- Exercise prompt -
Return the stretch from the line with "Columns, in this" through the line with "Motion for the" in the data below, character for character, skipping all pictures.

- Data section -
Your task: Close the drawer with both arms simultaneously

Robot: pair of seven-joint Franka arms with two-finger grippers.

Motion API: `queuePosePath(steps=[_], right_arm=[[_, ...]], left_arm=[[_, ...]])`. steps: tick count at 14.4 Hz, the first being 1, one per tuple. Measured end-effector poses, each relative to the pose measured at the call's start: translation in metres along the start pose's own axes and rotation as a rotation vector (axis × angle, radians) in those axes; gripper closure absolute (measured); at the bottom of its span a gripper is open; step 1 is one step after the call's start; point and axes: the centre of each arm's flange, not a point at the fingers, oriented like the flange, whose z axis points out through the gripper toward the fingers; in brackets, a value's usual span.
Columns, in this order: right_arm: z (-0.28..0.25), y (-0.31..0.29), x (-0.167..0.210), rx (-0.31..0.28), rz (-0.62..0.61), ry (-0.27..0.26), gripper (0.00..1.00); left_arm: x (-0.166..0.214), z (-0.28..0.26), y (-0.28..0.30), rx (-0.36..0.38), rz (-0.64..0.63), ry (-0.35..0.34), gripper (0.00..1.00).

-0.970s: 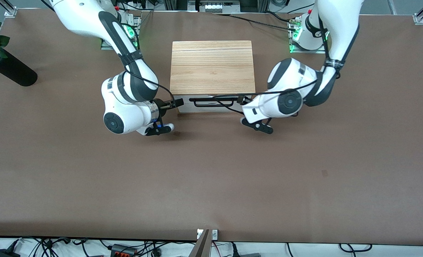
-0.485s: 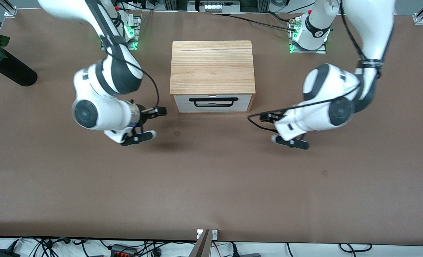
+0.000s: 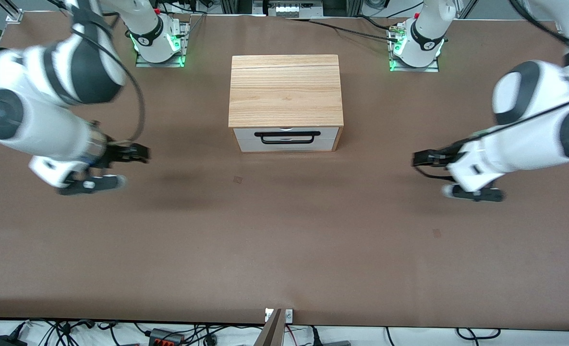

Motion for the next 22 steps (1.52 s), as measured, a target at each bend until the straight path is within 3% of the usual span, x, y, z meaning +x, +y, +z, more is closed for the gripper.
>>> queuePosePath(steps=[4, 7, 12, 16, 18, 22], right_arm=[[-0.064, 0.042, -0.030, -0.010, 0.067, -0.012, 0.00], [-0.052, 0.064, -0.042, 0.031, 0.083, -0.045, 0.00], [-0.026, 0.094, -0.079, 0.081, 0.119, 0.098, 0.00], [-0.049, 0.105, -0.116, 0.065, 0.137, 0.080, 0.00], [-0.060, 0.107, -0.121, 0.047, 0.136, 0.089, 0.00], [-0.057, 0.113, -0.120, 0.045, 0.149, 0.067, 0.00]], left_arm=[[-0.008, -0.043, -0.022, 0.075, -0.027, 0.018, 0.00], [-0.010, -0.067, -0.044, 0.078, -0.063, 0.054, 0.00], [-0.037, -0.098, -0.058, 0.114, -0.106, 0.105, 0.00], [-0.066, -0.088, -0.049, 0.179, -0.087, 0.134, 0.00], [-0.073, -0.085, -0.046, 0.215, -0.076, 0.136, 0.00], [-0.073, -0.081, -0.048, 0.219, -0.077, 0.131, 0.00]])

- Exercise result -
Columns, in this order: right_arm: z (-0.28..0.25), y (-0.31..0.29), x (-0.167..0.210), rx (-0.31..0.28), rz (-0.62..0.61), ry (-0.27..0.26), gripper (0.00..1.00); left_arm: x (-0.166..0.214), z (-0.28..0.26), y (-0.28..0.30), rx (-0.36..0.38), rz (-0.64..0.63), ry (-0.35..0.34), gripper (0.00..1.00).

-0.970s: 
-0.485s: 
+0.000s: 

Motion for the next 22 steps (1.52 s), as measured, a target at each bend until the straight path is within 3% of the usual span, x, y, z meaning +x, +y, +z, more is closed for the gripper.

This exercise requires no further work.